Many important and interesting points/questions have already been brought up that I would like to touch on. First off, I think it’s important to note that like many others, I too have worked with animals in a research setting. My first experience was this past summer with mice in a malaria lab, and now I work with mice for my biology senior thesis work. As many have made clear, I think it is crucial to not become completely unaffected by one’s use of animals in research. At the beginning of the year, my lab’s very first lab meeting was about using animals in research: what it means, our previous experience, and how it makes us feel. Keeping these ideas in mind throughout the year has really made a difference for me. I never like sacrificing mice, but hope it is ultimately for a good cause. Also, starting off the year with this mindset has made us all work closer together – we try to minimize the number of mice we have to sacrifice by coordinating who needs cells and when. While this doesn’t necessarily address the basic ethical issues of exploiting animals in research, I think it at least helps me keep an active consciousness about my work and stay continually aware about the animals I use.

 

The Blue Brain project is absolutely fascinating. I cannot even imagine the work that must be needed to go into creating a functional computer-based brain. However, while I can envision how it may eventually prove incredibly useful in the future as far as scientific research is conducted, I think it has certain unsolvable limitations. It is still going to be a while until it is completed. I would also suspect that when it is finished, ordering one would be quite expensive.
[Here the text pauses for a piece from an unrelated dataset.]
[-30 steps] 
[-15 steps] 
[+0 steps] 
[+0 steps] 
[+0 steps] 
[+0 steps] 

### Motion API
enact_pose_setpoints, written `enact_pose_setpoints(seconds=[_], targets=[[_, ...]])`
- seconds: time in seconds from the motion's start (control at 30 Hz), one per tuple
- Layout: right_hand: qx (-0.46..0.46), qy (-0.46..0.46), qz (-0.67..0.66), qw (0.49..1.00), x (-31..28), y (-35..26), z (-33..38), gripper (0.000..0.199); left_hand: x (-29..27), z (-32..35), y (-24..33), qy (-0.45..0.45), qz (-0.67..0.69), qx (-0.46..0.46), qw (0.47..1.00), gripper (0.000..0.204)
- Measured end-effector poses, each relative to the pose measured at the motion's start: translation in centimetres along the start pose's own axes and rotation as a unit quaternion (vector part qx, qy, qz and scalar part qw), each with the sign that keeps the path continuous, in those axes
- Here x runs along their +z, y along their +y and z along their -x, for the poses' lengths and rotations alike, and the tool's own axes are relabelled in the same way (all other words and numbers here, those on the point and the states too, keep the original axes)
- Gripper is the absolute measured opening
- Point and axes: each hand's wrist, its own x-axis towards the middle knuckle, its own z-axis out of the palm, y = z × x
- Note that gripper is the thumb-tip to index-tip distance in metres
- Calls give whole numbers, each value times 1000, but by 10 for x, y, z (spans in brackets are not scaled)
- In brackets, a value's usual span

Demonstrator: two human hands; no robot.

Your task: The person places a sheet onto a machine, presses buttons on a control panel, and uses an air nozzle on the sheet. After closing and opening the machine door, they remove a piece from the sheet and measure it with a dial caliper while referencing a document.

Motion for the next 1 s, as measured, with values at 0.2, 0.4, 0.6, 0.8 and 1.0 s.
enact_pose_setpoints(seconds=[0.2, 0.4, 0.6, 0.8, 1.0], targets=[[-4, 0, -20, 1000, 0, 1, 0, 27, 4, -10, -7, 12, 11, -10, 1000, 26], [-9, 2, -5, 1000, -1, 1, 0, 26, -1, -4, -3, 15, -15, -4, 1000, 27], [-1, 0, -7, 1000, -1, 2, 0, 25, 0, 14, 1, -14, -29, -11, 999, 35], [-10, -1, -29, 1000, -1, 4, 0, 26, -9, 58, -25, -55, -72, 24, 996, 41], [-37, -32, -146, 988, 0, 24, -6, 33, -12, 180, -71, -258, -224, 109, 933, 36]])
And then even if or when we get to that point, its usefulness is limited by how well we can create the program and its software applications (e.g. would researchers buy software that mimics specific drugs in the system or creates lesions or initiates cancers?). I do not mean to make it sound like this is not a worthy endeavor, but it is just so complicated that I think working with animals will always have its value. No matter how perfect this Blue Brain project is ultimately created, there will always be surprises that I think can be discovered and studied in animal research that simply cannot be done on a computational level. Therefore, as Amelia brought up, it is important to realize that there is, and never will be, only one way to do research. Every method or technique will have specific concerns and limitations, but also specific advantages and rewards unattainable by the other methods.

 

I suspect that reconciling the issues surrounding the use of animals in research will never end. But I think that’s probably a good thing – it keeps us (the researchers) as well as the general public aware of important ethical standards and how we should (and do) treat animals. The debate will and must continue in order for scientific progress to be kept in check. Finding that “line” of what is OK and what is not will always be difficult, but hopefully for the improvement of all animals and scientific progress alike.